The income statement analysis reveals robust growth in both revenue and net income for Meta, indicating strong performance and increasing profitability. However, the significant slowdown in research and development (R&D) spending, coupled with a decrease in sales and marketing costs, suggests a strategic shift in focus and operational efficiency within the company.
Balance sheet


Total Assets:
Total assets grew approximately 23.6%.
Total Liabilities:
Total liabilities increased by 27.4%.
Return on Assets (ROA):
ROA stands at 18.83%, indicating efficient utilization of assets to generate profit.
Return on Equity (ROE):
ROE is relatively higher than ROA, suggesting possible excess debt.
Price-to-Book Ratio (P/B):
Meta's P/B ratio of 8.12 may indicate overvaluation, though industry comparison shows relative alignment with the average of 11.03.
The balance sheet analysis indicates significant growth in total assets, reflecting expansion and investment in operations, while a higher return on equity (ROE) compared to return on assets (ROA) suggests possible reliance on debt financing.

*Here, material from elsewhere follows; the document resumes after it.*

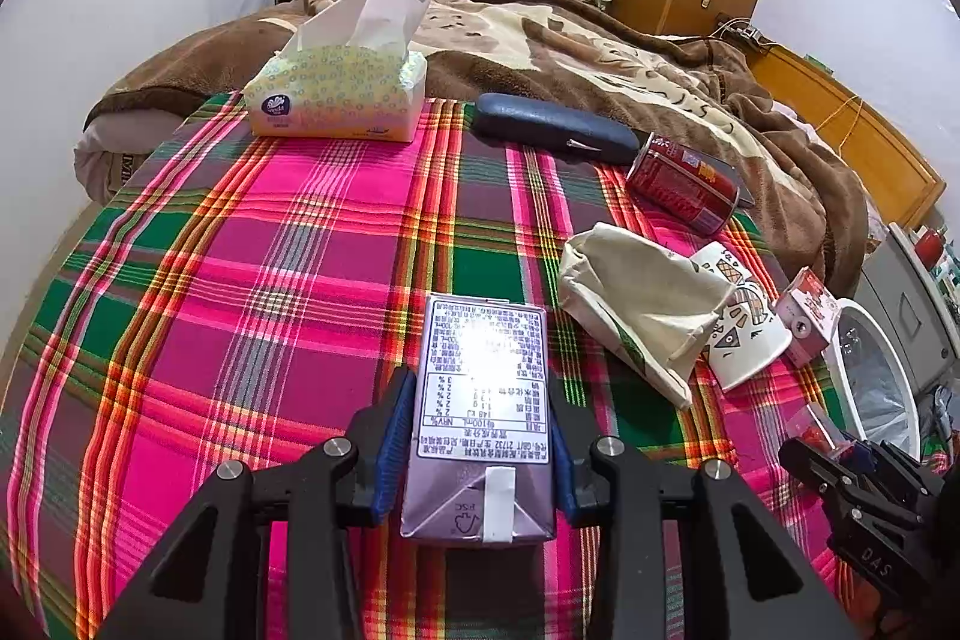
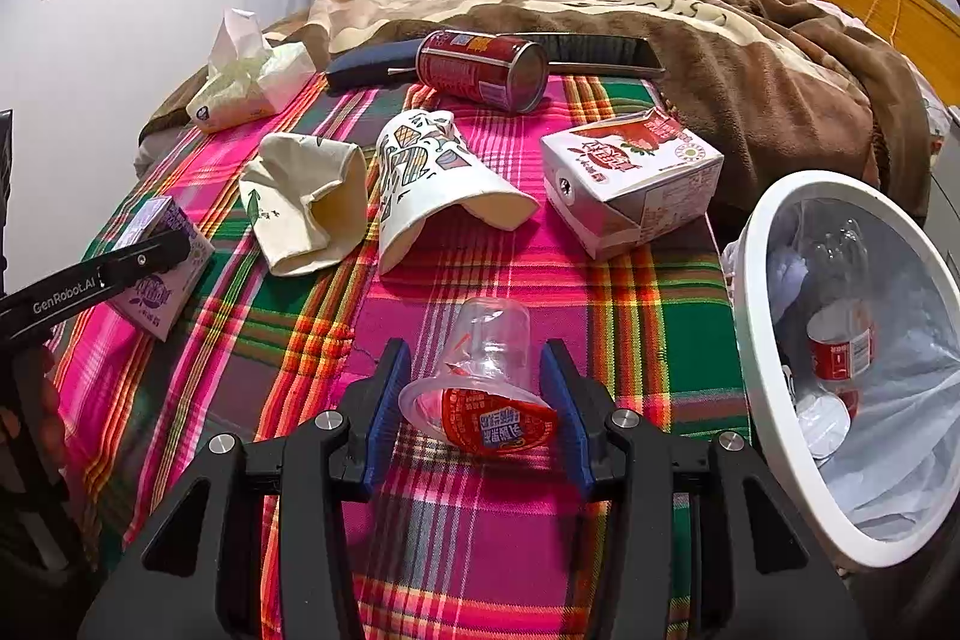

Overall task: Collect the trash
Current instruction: 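Grasp the purple juice box with the left tool while the right tool grasps the clear red-label cup, then carry the juice box with left and clear cup with right over the bin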

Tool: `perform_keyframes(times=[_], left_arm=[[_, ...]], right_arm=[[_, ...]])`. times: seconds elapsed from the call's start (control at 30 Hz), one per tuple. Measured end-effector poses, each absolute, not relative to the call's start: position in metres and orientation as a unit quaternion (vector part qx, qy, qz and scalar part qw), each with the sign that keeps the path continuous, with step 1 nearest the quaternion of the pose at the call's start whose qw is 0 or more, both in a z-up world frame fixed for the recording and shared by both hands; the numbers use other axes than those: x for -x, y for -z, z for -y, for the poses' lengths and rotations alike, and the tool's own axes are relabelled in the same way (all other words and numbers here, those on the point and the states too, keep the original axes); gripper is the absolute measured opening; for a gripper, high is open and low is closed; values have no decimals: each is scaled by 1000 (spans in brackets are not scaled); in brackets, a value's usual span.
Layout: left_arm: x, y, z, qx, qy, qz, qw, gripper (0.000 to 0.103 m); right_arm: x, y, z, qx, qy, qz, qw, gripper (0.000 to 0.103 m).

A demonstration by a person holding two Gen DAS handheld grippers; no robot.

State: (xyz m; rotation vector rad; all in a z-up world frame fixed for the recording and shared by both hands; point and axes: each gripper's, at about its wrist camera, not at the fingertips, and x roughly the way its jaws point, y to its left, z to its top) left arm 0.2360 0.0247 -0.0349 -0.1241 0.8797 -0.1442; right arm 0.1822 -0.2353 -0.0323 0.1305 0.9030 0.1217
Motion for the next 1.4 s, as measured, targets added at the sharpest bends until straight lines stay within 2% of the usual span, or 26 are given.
perform_keyframes(times=[0.77,1.4], left_arm=[[-203,3,-3,54,97,-400,910,40],[-179,-26,66,23,163,-378,911,40]], right_arm=[[-164,15,254,-92,-60,-407,907,46],[-139,-5,306,-121,-20,-372,920,46]])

Additionally, a notable increase in total liabilities raises concerns about leverage and its impact on financial stability.
Cash Flow Statement


Operating Activities:
Net cash from operating activities increased by 40.9% from 2022 to 2023, reflecting improved efficiency and profitability.
Investing Activities:
Spending decreased slightly from 2022 to 2023, but notably increased over 300% from 2021 to 2022, suggesting a shift in investment priorities.

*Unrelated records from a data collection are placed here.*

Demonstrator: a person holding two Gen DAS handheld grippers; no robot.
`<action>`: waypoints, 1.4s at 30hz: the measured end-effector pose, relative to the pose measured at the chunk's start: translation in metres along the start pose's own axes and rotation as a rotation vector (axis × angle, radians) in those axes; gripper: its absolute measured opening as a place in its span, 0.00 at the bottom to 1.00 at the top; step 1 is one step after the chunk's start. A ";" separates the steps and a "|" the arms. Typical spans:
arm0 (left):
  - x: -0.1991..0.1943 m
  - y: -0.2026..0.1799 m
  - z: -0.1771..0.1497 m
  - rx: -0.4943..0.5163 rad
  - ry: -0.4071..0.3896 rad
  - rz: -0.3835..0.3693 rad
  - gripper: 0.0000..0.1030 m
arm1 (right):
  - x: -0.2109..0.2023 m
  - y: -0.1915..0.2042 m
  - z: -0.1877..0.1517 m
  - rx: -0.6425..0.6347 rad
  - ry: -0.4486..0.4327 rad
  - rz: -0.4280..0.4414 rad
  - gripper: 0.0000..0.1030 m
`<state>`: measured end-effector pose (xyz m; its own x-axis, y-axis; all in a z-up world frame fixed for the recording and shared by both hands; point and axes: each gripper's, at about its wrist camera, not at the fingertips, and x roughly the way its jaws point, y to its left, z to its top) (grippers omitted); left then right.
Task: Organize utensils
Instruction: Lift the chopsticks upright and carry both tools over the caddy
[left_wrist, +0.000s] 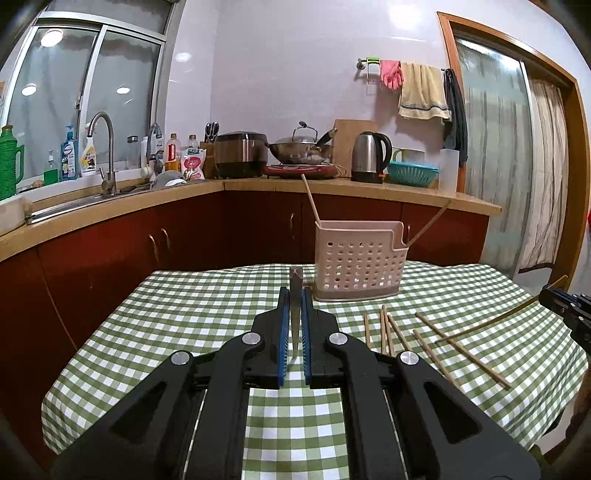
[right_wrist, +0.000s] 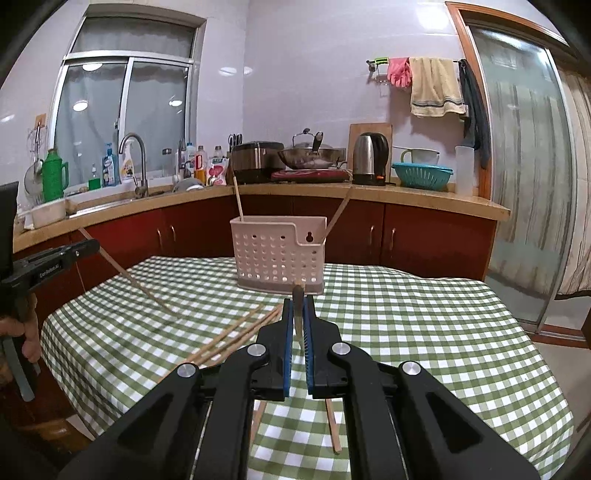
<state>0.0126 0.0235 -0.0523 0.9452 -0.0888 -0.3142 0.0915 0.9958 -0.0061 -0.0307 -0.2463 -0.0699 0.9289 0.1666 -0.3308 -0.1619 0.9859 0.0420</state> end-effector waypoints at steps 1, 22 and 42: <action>0.000 0.000 0.002 -0.001 -0.002 -0.001 0.06 | 0.001 0.000 0.002 0.004 -0.001 0.000 0.06; 0.034 0.009 0.038 -0.027 -0.009 -0.046 0.06 | 0.042 -0.004 0.040 0.018 -0.024 0.016 0.06; 0.055 -0.005 0.120 -0.026 -0.156 -0.153 0.06 | 0.056 -0.006 0.104 0.018 -0.140 0.085 0.06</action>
<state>0.1021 0.0111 0.0446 0.9581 -0.2395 -0.1571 0.2315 0.9705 -0.0676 0.0571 -0.2417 0.0095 0.9497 0.2487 -0.1905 -0.2371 0.9681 0.0815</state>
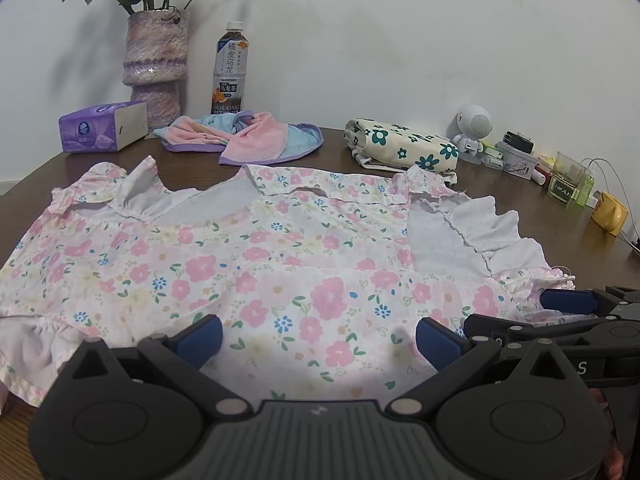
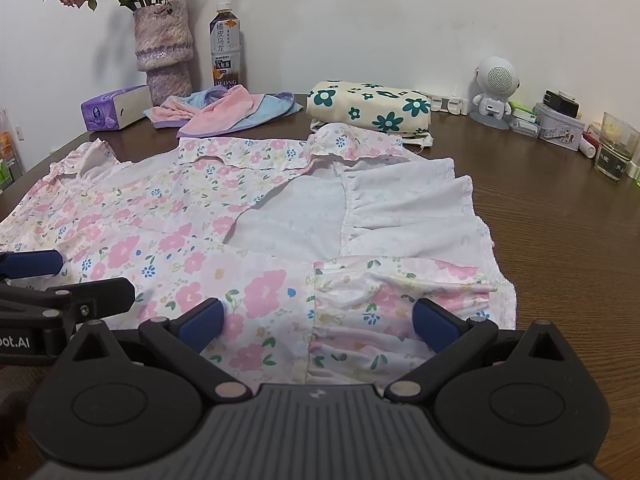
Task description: Fold clothes
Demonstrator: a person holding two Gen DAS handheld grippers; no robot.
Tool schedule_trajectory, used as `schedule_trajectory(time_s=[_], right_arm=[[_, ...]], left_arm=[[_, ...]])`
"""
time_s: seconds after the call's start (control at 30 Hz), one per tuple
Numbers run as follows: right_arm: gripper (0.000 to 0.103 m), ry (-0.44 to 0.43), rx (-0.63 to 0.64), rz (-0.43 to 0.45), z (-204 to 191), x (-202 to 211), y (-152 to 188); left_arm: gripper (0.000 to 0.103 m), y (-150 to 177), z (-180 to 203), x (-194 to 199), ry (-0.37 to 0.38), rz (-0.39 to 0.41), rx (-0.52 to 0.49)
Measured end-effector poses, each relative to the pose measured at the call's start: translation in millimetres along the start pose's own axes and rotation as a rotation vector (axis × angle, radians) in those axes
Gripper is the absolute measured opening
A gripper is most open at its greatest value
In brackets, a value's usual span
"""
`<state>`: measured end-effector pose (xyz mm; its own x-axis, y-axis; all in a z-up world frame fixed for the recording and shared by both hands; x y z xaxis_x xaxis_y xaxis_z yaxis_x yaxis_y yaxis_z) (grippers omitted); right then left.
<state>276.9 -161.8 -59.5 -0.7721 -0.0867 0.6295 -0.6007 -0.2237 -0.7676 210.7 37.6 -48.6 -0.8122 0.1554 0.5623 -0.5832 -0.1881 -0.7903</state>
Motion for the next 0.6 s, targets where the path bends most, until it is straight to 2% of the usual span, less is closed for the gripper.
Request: schedule_trajectory(time_s=[0.6], right_arm=[[0.102, 0.001, -0.001, 0.0, -0.3, -0.3, 0.2]], left_arm=[[0.103, 0.4, 0.6, -1.3, -0.005, -0.007, -0.008]])
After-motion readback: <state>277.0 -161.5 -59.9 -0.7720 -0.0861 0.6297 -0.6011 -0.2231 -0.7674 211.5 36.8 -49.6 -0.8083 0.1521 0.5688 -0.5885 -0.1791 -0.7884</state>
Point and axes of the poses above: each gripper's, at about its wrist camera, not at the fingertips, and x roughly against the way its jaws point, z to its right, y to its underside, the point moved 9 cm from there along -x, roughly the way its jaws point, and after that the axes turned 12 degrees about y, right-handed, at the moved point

Cash and Cash Equivalents:
Increased by a significant 174.6% during fiscal year 2023, indicating stability but also potential conservatism in spending.

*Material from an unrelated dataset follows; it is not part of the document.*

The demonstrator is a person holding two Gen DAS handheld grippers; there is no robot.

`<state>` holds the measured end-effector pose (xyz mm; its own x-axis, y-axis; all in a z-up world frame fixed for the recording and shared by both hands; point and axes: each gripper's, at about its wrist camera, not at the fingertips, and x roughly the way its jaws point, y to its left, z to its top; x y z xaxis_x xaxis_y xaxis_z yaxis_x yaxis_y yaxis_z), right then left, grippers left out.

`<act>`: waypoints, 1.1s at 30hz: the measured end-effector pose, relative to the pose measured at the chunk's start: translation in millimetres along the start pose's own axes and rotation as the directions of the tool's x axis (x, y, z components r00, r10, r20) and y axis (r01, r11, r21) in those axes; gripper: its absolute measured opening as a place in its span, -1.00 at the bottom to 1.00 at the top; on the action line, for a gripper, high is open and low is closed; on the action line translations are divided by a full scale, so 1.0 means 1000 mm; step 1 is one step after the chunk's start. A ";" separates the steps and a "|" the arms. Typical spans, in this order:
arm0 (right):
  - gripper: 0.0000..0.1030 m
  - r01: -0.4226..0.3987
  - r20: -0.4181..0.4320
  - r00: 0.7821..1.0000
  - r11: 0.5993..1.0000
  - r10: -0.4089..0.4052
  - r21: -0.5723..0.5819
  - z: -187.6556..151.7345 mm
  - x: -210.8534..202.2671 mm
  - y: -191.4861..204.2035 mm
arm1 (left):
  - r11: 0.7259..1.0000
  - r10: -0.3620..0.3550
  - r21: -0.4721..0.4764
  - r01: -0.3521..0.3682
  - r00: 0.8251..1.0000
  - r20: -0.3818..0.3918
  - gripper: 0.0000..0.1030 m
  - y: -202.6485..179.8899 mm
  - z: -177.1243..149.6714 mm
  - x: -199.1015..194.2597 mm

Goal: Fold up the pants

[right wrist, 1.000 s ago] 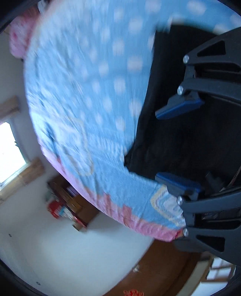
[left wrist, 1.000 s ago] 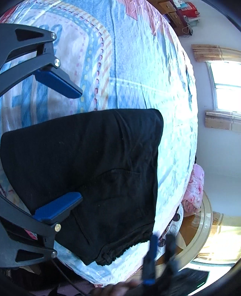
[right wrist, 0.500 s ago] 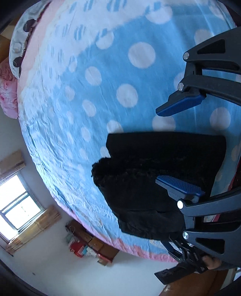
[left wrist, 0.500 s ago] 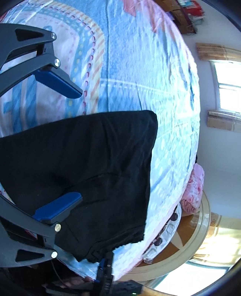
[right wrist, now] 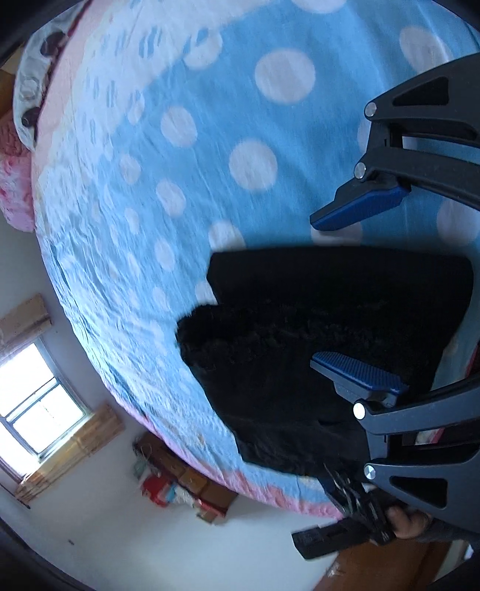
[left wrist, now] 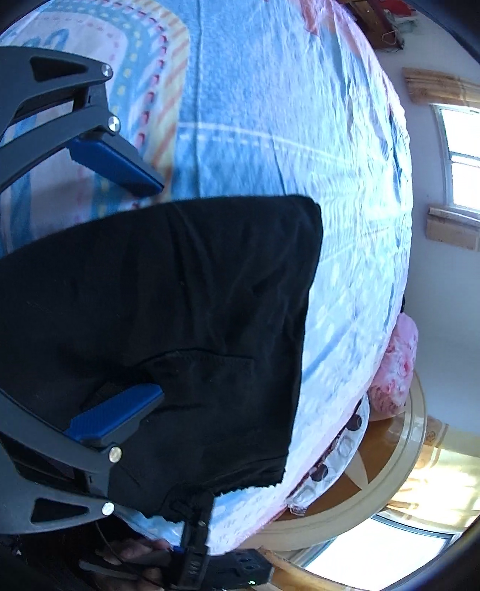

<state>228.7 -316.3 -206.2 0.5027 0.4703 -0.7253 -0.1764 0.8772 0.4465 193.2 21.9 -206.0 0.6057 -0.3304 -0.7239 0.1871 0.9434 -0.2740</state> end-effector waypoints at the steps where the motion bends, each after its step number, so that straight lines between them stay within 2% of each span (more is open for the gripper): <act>1: 0.35 0.006 -0.002 1.000 1.000 -0.006 -0.017 -0.001 0.003 0.004 | 1.000 -0.007 -0.004 0.007 1.000 -0.002 1.00 0.000 -0.001 -0.001; 4: 0.35 0.044 0.006 0.999 0.997 -0.043 -0.062 -0.005 0.008 0.013 | 1.000 0.004 0.018 -0.004 1.000 -0.023 1.00 -0.003 0.003 0.003; 6: 0.02 0.032 0.007 0.999 0.996 -0.032 -0.077 -0.005 0.007 0.016 | 1.000 0.001 0.023 0.000 0.999 -0.032 1.00 -0.001 0.001 0.001; 7: -0.21 0.014 0.001 1.000 0.996 -0.014 -0.084 -0.005 0.006 0.017 | 1.000 -0.009 0.017 0.010 0.999 -0.037 1.00 0.000 0.001 -0.001; 11: -0.66 0.029 0.022 0.999 0.992 -0.027 -0.124 -0.011 -0.004 0.020 | 1.000 0.006 -0.008 -0.006 1.000 -0.019 1.00 0.012 -0.004 -0.011; 16: -0.68 -0.008 0.005 1.000 1.000 0.008 -0.020 -0.011 -0.001 -0.013 | 0.999 0.020 0.030 -0.020 1.000 0.001 1.00 0.005 -0.006 -0.003; 20: -0.72 -0.026 0.015 1.000 0.999 0.027 -0.041 -0.014 -0.004 -0.004 | 0.998 -0.065 -0.021 0.065 0.998 0.020 0.99 0.009 -0.001 -0.002; 21: -0.72 -0.029 0.017 0.999 0.999 0.030 -0.046 -0.015 -0.004 -0.001 | 0.998 -0.067 -0.021 0.067 0.998 0.020 0.96 0.008 0.000 -0.003; 23: -0.76 -0.002 0.039 0.999 0.997 0.005 -0.075 -0.017 -0.006 0.006 | 0.999 -0.039 -0.009 0.039 0.999 0.020 0.47 0.005 0.001 -0.004; 24: -0.76 -0.001 0.049 0.999 0.997 0.005 -0.080 -0.018 -0.009 0.008 | 0.999 -0.033 -0.009 0.033 0.999 0.016 0.39 0.005 0.001 -0.005; 25: -0.77 -0.003 0.051 0.999 0.996 0.007 -0.084 -0.018 -0.011 0.010 | 0.999 -0.050 -0.015 0.050 0.999 0.016 0.19 0.006 0.001 -0.008; 26: -0.77 0.000 0.049 0.999 0.996 0.005 -0.090 -0.018 -0.012 0.012 | 0.998 -0.062 -0.022 0.062 0.998 0.014 0.07 0.006 0.001 -0.009; 27: -0.77 0.001 0.053 0.999 0.996 0.004 -0.094 -0.017 -0.014 0.014 | 0.998 -0.064 -0.028 0.064 0.998 0.013 0.05 0.007 0.000 -0.010; 28: -0.78 0.003 0.053 0.999 0.995 0.002 -0.095 -0.018 -0.015 0.015 | 0.998 -0.062 -0.032 0.062 0.998 0.016 -0.18 0.008 -0.001 -0.012; 29: -0.78 0.011 0.049 0.999 0.995 -0.006 -0.097 -0.018 -0.015 0.016 | 0.999 -0.030 -0.032 0.031 0.999 0.026 -0.39 0.008 -0.001 -0.015; 33: -0.78 0.012 0.059 0.998 0.995 -0.006 -0.094 -0.016 -0.019 0.016 | 0.997 -0.051 -0.050 0.052 0.998 0.031 -0.50 0.011 -0.003 -0.018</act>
<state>202.7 -309.9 -194.1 0.5527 0.4582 -0.6962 -0.2495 0.8880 0.3864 181.7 38.2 -198.0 0.6190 -0.3765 -0.6892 0.1795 0.9222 -0.3425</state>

Meta's cash flow statement indicates a notable increase in net cash from operating activities, showcasing improved efficiency and profitability in core business operations. However, shifts in investment priorities are evident, with decreased spending in some areas but a substantial increase in cash and cash equivalents, highlighting both stability and potential conservatism in spending.
Financial Ratios
Valuation (Price):
Price-to-Earnings (P/E) Ratio:
32.60
Interpretation: As the industry average for the P/E ratio is 52.35, a P/E ratio of 32.6 may indicate that Meta is undervalued.
Profitability:
Return on Equity (ROE):
28.04%
Interpretation: Reflects a high level of profitability and demonstrates that Meta is effectively utilizing shareholder equity to generate profits
Liquidity:
Current Ratio:
2.67
Interpretation: Meta has a strong liquidity position and is well-equipped to cover its short-term liabilities with its short-term assets
Debt (Solvency):
Debt-to-Equity Ratio:
0.25
Interpretation: Meta has greater financial stability and can handle poorer macroeconomic conditions without facing significant setbacks.
Asset Turnover Ratio:
0.59
Interpretation: Implies that the company is not effectively leveraging its assets to drive sales and profitability. However, the industry average is 0.41 which Meta has a competitive advantage over others.
Intrinsic Value and Target Valuation Price:
The intrinsic value of Meta's stock is estimated to be $350 per share. Based on our target valuation metrics and market factors, the target valuation price range of $520 to $550 per share. This valuation takes into account Meta's financial performance, growth prospects, industry comparables, and market sentiment.
Technical Analysis


Resistance at around $490 could lead to a breakout because of the ascending triangle pattern.
After the breakout, the price returned to a new support
Based on the indicators, the price is below the moving average of the Bollinger Bands while the RSI indicator shows that investors are selling too quickly
Because of the support level and BB + RSI indicators, the price will likely bounce back up in the short term. This could be a potential buying point.